With reports of 200,000 lost subscribers in its first quarter this year, Netflix’s stock has plunged lower than its average original movie rating. Excuses have been made, including the widespread use of password sharing (which has always been a factor) as well as the growth of competition in other streaming services and recent economic turmoil. To this end, they have warned the time may come to crack down on said sharing and maybe even consider ad-based revenue options (something that was initially marked as the anthisises of their model). Suffice to say, I can’t imagine these tactics winning any more admirers, especially considering how much their monthly subscription rates have increased in recent years. Indeed, it may be that Netflix has reached its peak and is on a decline, no matter what.

The problems lie externally as well as internally. How many other services are available now? The major contenders are Prime, HBO Max, Apple TV, Disney+, and Peacock. They have many attractions Netflix doesn’t and are (on average) cheaper, if with less content. (Just to note; film buffs hate this word and I’m not fond of it either as it cheapens the craft but for the purposes of discussing all this, we’ll stick with it.) Internally, the problem also arises from the model Netflix has adopted; to get as much content up as possible (no matter the quality). It seems like they have an original movie out every week now, as well as a plethora of true-crime docs-series, original TV series, and more. The choice is overwhelming. And many a watcher is dismayed when a show they do like gets cancelled after a couple of seasons. On this latter point, it may simply be a case of low numbers (which Netflix doesn’t release) but it could also be that unless it’s super popular (like “Stranger Things”) it’s not a cost-effective approach to drawing in and retaining subscribers. For one, actors’ salaries usually rise (by contract) at this point and two, it doesn’t move you on as fast to something else. Netflix starts up something straight away before you’ve even taken in a minute of end credits (undercutting the emotional tone of what you’ve just finished).

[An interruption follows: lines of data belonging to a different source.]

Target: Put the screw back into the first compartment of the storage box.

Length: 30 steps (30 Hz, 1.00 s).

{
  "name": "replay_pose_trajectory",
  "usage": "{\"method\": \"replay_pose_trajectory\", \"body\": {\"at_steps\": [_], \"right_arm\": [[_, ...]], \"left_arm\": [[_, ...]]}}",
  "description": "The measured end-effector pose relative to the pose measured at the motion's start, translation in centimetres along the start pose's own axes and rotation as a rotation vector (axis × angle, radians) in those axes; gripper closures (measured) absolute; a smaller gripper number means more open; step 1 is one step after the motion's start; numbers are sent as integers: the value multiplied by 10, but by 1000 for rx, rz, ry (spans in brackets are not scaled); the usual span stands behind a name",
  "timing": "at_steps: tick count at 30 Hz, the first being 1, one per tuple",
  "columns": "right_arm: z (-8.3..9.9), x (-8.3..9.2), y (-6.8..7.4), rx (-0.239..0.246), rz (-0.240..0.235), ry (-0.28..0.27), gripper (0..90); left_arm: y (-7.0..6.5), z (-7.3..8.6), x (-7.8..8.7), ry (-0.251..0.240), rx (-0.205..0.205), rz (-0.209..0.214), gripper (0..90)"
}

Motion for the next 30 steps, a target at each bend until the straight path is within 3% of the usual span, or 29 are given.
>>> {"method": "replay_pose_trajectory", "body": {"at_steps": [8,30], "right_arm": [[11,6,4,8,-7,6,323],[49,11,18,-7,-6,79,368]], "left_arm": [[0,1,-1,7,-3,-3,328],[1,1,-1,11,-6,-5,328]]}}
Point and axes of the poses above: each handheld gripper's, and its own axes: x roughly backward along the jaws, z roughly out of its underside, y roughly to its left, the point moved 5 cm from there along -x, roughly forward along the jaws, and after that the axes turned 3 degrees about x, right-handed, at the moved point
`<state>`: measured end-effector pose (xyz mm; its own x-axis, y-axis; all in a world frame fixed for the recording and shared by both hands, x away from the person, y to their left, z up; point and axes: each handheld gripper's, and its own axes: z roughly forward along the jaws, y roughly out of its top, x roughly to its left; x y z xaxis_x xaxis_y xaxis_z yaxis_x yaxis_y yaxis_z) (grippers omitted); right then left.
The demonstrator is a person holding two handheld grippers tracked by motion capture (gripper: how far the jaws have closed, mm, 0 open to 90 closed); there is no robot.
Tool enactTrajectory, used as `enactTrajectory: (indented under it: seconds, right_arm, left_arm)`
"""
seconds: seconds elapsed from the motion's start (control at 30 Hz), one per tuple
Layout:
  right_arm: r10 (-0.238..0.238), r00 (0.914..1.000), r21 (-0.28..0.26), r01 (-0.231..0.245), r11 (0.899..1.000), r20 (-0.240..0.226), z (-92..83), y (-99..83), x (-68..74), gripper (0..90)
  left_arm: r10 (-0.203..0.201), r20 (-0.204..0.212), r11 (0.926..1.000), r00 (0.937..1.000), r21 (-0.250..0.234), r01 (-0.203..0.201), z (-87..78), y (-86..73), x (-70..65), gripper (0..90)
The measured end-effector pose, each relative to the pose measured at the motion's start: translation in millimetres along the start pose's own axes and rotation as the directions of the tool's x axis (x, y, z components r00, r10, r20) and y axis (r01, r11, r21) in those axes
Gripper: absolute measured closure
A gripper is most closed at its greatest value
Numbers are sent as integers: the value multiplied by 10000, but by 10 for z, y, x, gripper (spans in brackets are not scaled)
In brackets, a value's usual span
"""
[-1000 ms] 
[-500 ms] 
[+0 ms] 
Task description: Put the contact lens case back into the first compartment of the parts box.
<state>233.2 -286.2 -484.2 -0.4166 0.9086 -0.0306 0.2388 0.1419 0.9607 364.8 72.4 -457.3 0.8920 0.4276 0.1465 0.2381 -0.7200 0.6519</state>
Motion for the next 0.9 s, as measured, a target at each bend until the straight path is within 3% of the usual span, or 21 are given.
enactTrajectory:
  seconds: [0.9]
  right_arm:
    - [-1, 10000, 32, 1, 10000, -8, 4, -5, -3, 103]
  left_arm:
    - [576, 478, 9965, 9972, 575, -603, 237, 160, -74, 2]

Plus, let’s face it- most of Netflix’s output isn’t that good. It’s C-grade fodder for filling time. Especially their movies- looking you at Kissing Booth, Kissing Booth 2, and Kissing Booth 3. HBO Max, undoubtedly, produces much higher quality material. Apple TV, despite a low range of original content, is showing promise in its investments. Disney+ is a whole other ball game, if primarily focused on franchises and animation. Prime, while messier, has a vast network of shows and movies that are close to rivalling Netflix (plus it’s cheaper). We’re heading into subjective territory here but the point is clear; there’s plenty of capable alternatives.

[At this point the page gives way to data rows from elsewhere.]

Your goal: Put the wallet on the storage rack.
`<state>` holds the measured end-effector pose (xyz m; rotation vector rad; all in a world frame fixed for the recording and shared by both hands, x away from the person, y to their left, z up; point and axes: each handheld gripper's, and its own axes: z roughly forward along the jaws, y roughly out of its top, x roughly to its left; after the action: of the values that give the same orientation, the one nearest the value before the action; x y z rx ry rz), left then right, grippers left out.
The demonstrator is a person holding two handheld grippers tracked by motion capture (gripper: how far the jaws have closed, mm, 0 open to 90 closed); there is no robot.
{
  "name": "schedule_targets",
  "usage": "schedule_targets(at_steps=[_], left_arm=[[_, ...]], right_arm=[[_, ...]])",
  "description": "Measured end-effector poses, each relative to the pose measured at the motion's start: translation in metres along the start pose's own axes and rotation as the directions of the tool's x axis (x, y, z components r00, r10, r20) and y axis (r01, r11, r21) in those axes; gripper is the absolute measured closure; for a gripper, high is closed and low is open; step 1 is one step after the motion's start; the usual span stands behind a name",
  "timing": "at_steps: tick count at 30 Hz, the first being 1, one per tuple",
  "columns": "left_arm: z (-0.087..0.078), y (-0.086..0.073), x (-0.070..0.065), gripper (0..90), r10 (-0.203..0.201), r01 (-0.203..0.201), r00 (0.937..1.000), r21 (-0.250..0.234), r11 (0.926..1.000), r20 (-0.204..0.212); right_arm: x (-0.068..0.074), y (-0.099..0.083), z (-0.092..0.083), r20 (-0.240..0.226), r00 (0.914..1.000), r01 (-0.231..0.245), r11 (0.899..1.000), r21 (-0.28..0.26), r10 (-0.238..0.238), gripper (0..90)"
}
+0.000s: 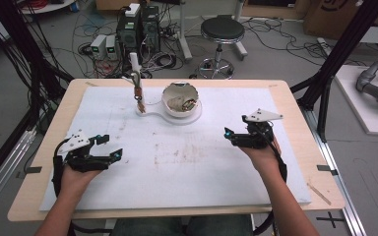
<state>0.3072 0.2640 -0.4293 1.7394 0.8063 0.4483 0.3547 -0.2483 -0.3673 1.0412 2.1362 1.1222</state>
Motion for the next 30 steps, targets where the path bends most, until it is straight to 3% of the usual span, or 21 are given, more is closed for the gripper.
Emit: schedule_targets(at_steps=[6,13,21,30], left_arm=[[0.001,0.001,-0.001,19.2,0.0,0.0,1.0,-0.005,1.0,0.002],[0.004,0.0,-0.004,19.2,-0.001,0.001,1.0,-0.001,1.0,0.009],[0.006,0.002,-0.007,19.2,0.012,-0.012,0.9998,0.002,0.9999,0.018],[0.007,0.001,-0.008,19.2,0.018,-0.018,0.9993,-0.003,0.9998,0.033]], right_arm=[[-0.002,-0.025,-0.013,-0.02,0.9979,-0.063,0.997,-0.051,0.062,20.9],[-0.003,-0.048,-0.025,-0.03,0.9953,-0.094,0.99,-0.106,0.092,20.9],[-0.006,-0.07,-0.021,-0.015,0.9969,-0.078,0.994,-0.07,0.078,20.9],[-0.005,-0.071,-0.017,0.002,0.9978,-0.067,0.996,-0.052,0.067,20.9]])
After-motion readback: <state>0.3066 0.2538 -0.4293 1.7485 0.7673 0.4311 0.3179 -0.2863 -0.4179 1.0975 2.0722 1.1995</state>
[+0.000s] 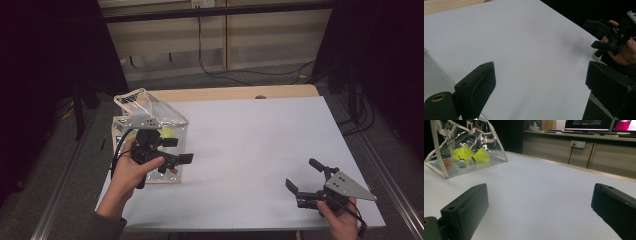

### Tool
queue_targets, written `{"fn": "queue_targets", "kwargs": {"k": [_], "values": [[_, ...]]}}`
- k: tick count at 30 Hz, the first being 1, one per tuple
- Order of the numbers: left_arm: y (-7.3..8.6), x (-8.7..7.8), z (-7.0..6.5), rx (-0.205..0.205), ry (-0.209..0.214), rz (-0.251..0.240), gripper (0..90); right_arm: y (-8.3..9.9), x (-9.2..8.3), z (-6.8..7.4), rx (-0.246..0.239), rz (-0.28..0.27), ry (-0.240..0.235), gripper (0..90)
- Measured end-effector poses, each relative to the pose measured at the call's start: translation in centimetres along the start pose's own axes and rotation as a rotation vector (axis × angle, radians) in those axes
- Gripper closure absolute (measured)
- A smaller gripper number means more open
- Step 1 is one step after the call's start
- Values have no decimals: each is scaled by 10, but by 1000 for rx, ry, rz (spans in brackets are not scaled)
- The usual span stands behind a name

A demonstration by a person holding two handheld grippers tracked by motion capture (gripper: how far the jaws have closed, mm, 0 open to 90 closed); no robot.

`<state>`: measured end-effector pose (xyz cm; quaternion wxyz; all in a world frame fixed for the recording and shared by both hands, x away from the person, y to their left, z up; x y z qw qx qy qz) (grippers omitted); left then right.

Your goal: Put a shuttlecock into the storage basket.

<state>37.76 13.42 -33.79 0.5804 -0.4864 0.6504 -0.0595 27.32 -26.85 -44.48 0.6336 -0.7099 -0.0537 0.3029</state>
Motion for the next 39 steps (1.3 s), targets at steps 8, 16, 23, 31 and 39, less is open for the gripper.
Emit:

These alternatives have also taken back some of their original material from Netflix (at least in the US where Peacock and Hulu are available). This means beloved shows like “The Office” have been lost and considering the fandom there, that’s a major factor. A lot of people binge and re-watch that show regularly. These are natural retention properties. At least, they’re still holding onto Friends and Seinfeld. For now.

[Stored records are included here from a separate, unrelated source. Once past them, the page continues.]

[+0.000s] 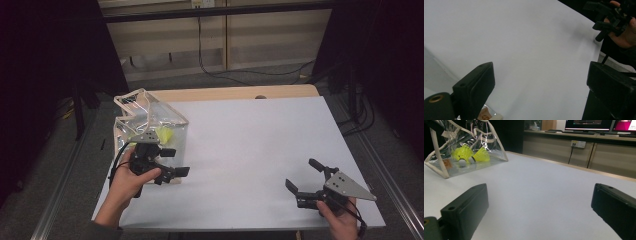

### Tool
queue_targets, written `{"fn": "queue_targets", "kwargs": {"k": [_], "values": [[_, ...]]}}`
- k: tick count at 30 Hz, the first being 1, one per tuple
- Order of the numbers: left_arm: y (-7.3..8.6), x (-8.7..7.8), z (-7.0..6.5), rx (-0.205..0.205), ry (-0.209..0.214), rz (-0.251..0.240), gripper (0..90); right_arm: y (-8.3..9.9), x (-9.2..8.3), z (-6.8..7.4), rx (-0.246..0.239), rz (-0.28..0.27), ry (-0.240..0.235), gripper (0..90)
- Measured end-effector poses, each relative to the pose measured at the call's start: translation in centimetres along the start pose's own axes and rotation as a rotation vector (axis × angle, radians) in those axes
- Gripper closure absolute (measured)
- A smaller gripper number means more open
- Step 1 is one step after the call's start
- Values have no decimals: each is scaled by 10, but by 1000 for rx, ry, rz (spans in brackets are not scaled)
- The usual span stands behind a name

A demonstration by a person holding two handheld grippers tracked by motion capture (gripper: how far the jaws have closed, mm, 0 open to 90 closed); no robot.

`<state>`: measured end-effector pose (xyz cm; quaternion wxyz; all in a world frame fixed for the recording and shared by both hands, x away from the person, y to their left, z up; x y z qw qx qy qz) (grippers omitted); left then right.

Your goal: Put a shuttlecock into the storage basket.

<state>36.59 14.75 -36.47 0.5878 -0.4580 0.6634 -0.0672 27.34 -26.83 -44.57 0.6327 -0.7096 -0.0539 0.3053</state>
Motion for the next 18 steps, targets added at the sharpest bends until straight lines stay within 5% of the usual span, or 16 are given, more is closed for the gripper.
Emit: {"fn": "queue_targets", "kwargs": {"k": [18], "values": [[17, -2, 7, -3, -13, -2, 90, 0, 0, 0, -3, -1, 2, 12]]}}
Point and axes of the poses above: each handheld gripper's, and its own axes: x roughly forward along the jaws, y roughly out of its underside, z roughly to its left, the point moved 4 cm from there along x, roughly forward along the jaws, and after that the axes turned 12 degrees about z, right-handed, at the moved point
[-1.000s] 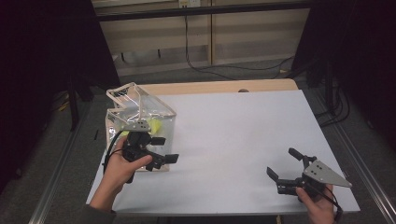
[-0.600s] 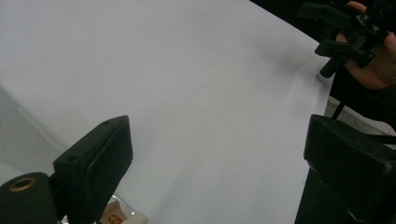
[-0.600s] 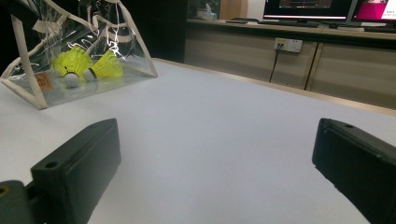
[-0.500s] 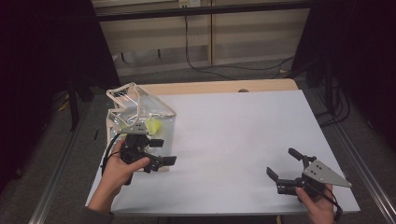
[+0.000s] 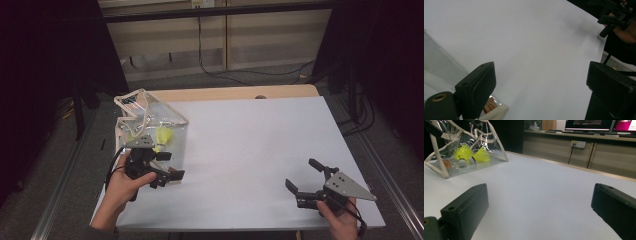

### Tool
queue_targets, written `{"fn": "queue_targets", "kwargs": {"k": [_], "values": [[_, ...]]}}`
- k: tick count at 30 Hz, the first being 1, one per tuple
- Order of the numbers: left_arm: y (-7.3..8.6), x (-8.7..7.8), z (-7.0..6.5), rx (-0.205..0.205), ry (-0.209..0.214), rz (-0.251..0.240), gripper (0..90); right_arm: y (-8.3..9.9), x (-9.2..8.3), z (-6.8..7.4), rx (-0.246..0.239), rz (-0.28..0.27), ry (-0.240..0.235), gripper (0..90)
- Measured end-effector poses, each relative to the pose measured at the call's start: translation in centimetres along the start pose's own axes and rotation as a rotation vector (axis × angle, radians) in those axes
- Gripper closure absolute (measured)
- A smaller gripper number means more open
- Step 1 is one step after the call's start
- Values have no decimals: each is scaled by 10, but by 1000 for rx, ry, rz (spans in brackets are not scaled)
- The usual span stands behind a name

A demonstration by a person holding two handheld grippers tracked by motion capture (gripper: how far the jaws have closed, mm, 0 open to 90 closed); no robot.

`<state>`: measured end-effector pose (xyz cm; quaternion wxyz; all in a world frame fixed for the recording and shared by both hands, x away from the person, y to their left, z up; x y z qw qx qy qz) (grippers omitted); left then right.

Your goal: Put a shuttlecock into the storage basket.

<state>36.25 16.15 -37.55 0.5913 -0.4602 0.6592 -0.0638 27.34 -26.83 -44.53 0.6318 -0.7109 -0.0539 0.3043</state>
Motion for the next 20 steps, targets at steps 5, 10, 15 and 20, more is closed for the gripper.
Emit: {"fn": "queue_targets", "kwargs": {"k": [5, 10, 15, 20], "values": [[4, 0, 1, 2, -2, 3, 90, 0, 0, 0, 2, 0, 0, 12], [7, 1, 1, 6, -3, 10, 92, 0, 0, 0, 2, -1, 1, 12], [10, 1, 2, 7, -2, 11, 92, 0, 0, 0, 1, 0, 0, 12], [15, 0, 3, 16, 0, 8, 92, 0, 1, 0, -1, -2, 1, 12]]}}
Point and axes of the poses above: each handheld gripper's, and its own axes: x roughly forward along the jaws, y roughly out of its underside, z roughly to its left, the point moved 4 cm from there along x, roughly forward along the jaws, and after that the axes turned 12 degrees about z, right-handed, at the moved point
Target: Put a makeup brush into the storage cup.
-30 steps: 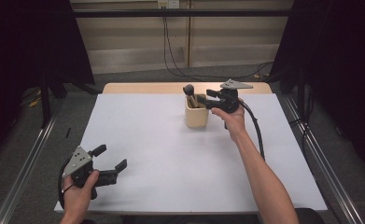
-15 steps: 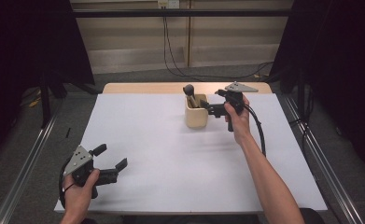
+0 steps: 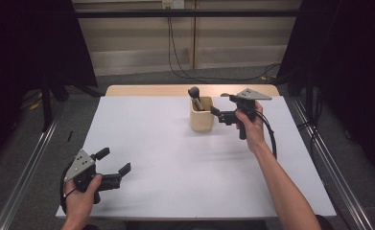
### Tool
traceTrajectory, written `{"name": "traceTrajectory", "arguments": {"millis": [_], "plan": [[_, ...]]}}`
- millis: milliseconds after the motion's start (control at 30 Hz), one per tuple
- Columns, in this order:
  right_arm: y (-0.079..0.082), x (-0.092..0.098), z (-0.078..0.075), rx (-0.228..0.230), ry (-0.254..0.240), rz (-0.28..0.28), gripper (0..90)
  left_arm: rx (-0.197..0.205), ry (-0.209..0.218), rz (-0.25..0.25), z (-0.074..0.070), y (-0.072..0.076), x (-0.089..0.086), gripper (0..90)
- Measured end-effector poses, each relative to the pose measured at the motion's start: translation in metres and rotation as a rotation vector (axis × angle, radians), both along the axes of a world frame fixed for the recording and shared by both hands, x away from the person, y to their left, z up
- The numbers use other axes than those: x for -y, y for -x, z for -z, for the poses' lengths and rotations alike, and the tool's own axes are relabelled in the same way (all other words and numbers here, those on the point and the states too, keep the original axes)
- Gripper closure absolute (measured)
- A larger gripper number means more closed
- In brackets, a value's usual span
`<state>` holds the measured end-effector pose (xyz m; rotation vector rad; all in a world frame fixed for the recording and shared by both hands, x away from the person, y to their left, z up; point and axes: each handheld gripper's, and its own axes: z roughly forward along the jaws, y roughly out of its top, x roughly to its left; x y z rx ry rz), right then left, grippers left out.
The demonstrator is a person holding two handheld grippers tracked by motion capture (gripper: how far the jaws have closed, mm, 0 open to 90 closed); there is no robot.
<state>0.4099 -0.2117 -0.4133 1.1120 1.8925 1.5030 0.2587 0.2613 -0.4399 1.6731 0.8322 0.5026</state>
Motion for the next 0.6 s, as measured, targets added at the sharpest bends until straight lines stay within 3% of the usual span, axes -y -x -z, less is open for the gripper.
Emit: {"name": "traceTrajectory", "arguments": {"millis": [367, 600], "plan": [[0.018, 0.020, 0.003, -0.042, 0.001, 0.025, 0.3, -0.002, 0.001, -0.001, 0.000, 0.001, 0.001, 2.6], [0.034, 0.031, 0.006, -0.019, 0.008, 0.064, 0.0, 0.000, -0.001, 0.000, 0.000, 0.001, 0.000, 2.6]]}}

This piece has been harsh on Netflix, chiefly because they’re the kings of streaming still and have a soulless model… but in truth, the main point of interest in these streaming wars lies in the fact that the choice of platform is becoming as overwhelming as the choice of content on them. If you throw yourself back to the 2000s, piracy was the major issue. It remains one, though it became less talked about in this avenue because the likes of Netflix made things so cheap. Similar to the effect of Spotify on the music industry. Now, to get a hold of all the most desired content (“Succession” on HBO, “The Boys” on Prime, “Stranger Things” on Netflix, “The Office” on Peacock”, etc.) requires multiple accounts. It’s almost become counter-active in its appeal. This had led many to consider whether cable could be due a lucrative comeback to the top?

I’m not sure. Many shows are now streamed weekly but because Netflix popularised binge-watching (by releasing a season at once), the average viewer has probably lost a modicum of patience. On the other hand, Disney+ has opted to make their Marvel shows a week-by-week watch, like the good old days, and has seen dramatic success. HBO too follows that line. Maybe it’s as simple then as individual viewers making their mind up about what they truly want; prioritising their preference, based on budget- choosing one or a couple of platforms? This could result in a plain of healthy competition, where Netflix no longer leads. Undoubtedly however, we will see several platforms fall by the wayside (Peacock holding on to due “The Office” for now). Maybe (optimistically), Netflix will invest time in making better movies and less stuff like “Red Notice”, “Spenser Confidential”, “Bright”, and “Tall Girl”.